* _Problem details_
From the data below, return each line in which the string "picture" is found.

[Task input Boundary: Start]

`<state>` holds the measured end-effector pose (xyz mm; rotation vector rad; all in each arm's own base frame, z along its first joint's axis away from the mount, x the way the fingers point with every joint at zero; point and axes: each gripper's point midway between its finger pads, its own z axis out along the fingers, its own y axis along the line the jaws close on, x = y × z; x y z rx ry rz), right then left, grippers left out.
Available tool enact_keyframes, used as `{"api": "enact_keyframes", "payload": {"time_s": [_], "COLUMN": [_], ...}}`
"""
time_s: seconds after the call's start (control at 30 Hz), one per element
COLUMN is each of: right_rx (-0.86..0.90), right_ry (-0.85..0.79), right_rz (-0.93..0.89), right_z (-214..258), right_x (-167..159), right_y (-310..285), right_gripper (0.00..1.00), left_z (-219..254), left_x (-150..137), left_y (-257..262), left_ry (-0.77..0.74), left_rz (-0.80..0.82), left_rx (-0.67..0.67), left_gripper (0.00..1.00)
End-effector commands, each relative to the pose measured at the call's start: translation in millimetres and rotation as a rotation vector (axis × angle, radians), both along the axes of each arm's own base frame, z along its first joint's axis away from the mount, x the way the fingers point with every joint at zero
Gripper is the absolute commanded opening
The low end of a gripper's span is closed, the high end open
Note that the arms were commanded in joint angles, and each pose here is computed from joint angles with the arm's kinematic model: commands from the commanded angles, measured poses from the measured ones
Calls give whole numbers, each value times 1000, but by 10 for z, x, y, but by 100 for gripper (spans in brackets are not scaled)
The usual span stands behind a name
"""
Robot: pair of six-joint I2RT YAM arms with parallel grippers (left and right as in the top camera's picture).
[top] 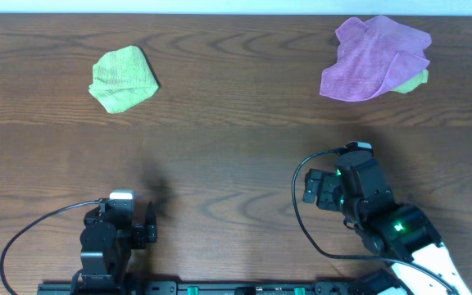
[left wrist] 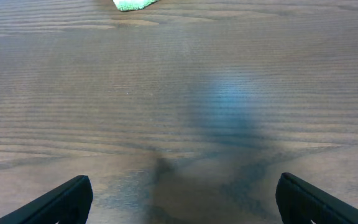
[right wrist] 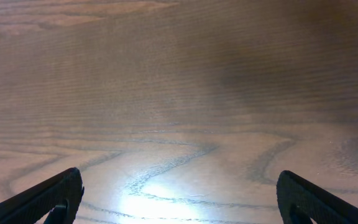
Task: Fold the cloth
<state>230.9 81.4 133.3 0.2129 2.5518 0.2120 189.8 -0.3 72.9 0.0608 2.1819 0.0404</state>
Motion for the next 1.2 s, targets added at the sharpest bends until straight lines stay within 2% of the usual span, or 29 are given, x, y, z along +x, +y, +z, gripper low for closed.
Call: {"api": "enact_keyframes", "payload": {"time_s": [0.0,0.4,0.53,0.67,0.87,1.17], "right_rx": [-7,-23,-9,-38,-92,-185], "right_ry": [-4,-11,-123,-212,-365,-432], "right_rz": [-24,-36,-153,-270,-154,-101], "right_z": [1,22,190,112,-165,-434], "right_x": [12,-11,41,-6,-40,-221], "right_y": [-40,-96,-344,-748,-890,-970], "right_gripper": [99,99,99,99,99,99], "left_z": [-62,-62,-62,-62,-62,-62], "left_x": [-24,-24,-24,-24,-24,-24], "left_y": [20,20,20,20,20,20], "left_ry": [19,19,18,19,19,19], "left_rz": [-1,-1,-1,-1,-1,-1], "left_rx": [19,19,19,19,19,19], "left_gripper": [95,95,95,95,95,95]}}
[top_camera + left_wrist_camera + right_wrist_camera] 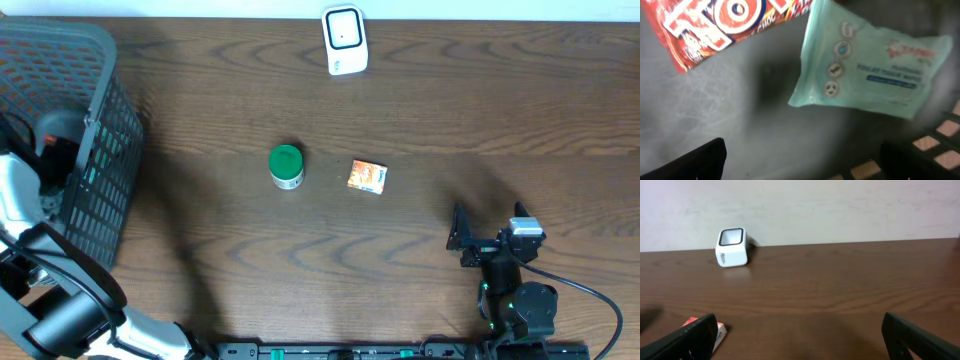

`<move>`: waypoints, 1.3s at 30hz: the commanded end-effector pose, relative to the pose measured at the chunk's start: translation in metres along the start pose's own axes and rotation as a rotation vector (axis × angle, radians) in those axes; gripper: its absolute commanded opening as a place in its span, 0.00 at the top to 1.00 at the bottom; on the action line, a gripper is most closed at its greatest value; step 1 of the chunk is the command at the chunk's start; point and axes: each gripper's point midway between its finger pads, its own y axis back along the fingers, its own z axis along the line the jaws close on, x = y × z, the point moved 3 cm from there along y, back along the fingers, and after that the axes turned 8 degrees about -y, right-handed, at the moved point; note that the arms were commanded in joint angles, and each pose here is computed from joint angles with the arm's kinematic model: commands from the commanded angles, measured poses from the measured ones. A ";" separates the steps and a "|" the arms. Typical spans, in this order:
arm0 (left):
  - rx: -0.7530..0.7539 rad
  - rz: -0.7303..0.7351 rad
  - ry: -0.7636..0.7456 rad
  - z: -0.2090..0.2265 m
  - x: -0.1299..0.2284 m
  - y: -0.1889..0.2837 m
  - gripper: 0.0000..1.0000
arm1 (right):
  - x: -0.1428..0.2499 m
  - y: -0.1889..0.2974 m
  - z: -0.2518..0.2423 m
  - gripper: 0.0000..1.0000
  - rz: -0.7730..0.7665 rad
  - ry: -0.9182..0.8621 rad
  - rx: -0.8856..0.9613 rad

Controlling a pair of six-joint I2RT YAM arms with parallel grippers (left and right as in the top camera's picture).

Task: Scan the item barcode
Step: 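Reach into the basket and grasp the mint-green tissue-wipes pack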

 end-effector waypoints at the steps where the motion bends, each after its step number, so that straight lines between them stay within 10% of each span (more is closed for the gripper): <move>1: 0.014 -0.018 0.011 0.004 -0.005 -0.012 0.02 | 0.000 0.000 -0.002 0.01 0.001 0.005 0.008; 23: 0.157 0.165 0.038 -0.004 0.011 -0.120 0.01 | 0.000 0.000 -0.002 0.01 0.001 0.005 0.008; 24: 0.172 0.187 0.042 -0.004 0.015 -0.125 0.06 | 0.000 0.000 -0.002 0.01 0.001 0.005 0.008; 26: 0.199 0.232 0.054 -0.006 0.024 -0.135 0.63 | 0.000 0.000 -0.002 0.01 0.001 0.005 0.008; 28: 0.228 0.272 0.065 -0.008 0.031 -0.139 0.88 | 0.000 0.000 -0.002 0.01 0.001 0.005 0.008; 39: 0.265 0.184 0.072 -0.011 0.009 -0.079 0.93 | 0.000 0.000 -0.002 0.01 0.001 0.005 0.008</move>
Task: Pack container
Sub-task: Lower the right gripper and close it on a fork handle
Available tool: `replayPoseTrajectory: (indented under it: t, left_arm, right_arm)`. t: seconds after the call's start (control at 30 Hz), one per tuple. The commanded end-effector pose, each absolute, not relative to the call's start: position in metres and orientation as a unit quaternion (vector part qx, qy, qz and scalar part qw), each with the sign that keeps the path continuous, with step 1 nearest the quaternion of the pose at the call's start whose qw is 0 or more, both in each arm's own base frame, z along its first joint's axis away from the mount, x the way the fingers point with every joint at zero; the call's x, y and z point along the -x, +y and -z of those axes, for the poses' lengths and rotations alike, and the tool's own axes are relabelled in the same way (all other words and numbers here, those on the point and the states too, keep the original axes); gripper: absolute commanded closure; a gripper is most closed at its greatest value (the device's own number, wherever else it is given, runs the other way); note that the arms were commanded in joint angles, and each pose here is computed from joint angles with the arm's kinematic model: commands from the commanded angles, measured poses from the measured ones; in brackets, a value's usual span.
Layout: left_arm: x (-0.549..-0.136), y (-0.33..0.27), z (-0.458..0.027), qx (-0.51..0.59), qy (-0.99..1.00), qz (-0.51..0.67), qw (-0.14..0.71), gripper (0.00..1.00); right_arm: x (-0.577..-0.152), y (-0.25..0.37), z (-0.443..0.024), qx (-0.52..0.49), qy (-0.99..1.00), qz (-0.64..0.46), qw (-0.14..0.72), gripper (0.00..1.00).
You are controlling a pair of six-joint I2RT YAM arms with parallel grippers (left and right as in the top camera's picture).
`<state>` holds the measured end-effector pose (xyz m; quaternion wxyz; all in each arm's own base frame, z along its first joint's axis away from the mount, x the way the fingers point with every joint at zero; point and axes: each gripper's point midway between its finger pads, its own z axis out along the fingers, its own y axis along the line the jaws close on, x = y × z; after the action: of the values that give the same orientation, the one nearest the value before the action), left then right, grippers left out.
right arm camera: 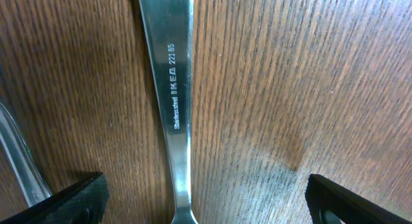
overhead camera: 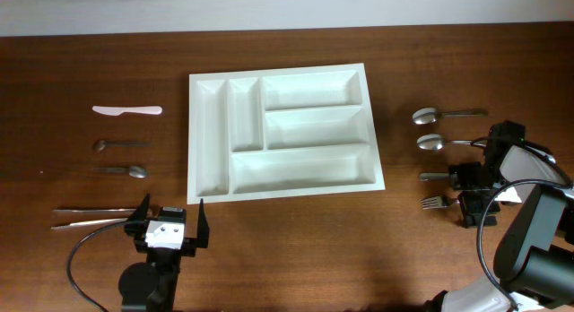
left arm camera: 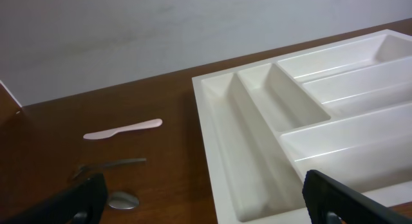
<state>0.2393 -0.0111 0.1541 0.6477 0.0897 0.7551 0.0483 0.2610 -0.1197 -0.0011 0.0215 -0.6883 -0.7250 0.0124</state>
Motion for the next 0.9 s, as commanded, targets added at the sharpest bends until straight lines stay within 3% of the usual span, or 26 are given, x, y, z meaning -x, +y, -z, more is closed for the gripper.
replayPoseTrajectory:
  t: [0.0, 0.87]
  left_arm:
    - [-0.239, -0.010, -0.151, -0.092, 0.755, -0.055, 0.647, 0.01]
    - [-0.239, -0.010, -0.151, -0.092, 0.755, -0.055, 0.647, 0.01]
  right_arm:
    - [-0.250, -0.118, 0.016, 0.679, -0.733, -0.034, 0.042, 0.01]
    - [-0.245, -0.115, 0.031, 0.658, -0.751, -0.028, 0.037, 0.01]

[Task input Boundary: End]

* _Expected output_
Robot: pair of six-joint I2RT YAM arms with parallel grippers (left and right as in the top camera's picture).
Controlling a pair of six-joint I2RT YAM arms with parallel grippers (left and right as in the top camera's picture).
You are controlling a pair of six-joint I2RT YAM arms with parallel grippers (left and right as in the top camera's picture).

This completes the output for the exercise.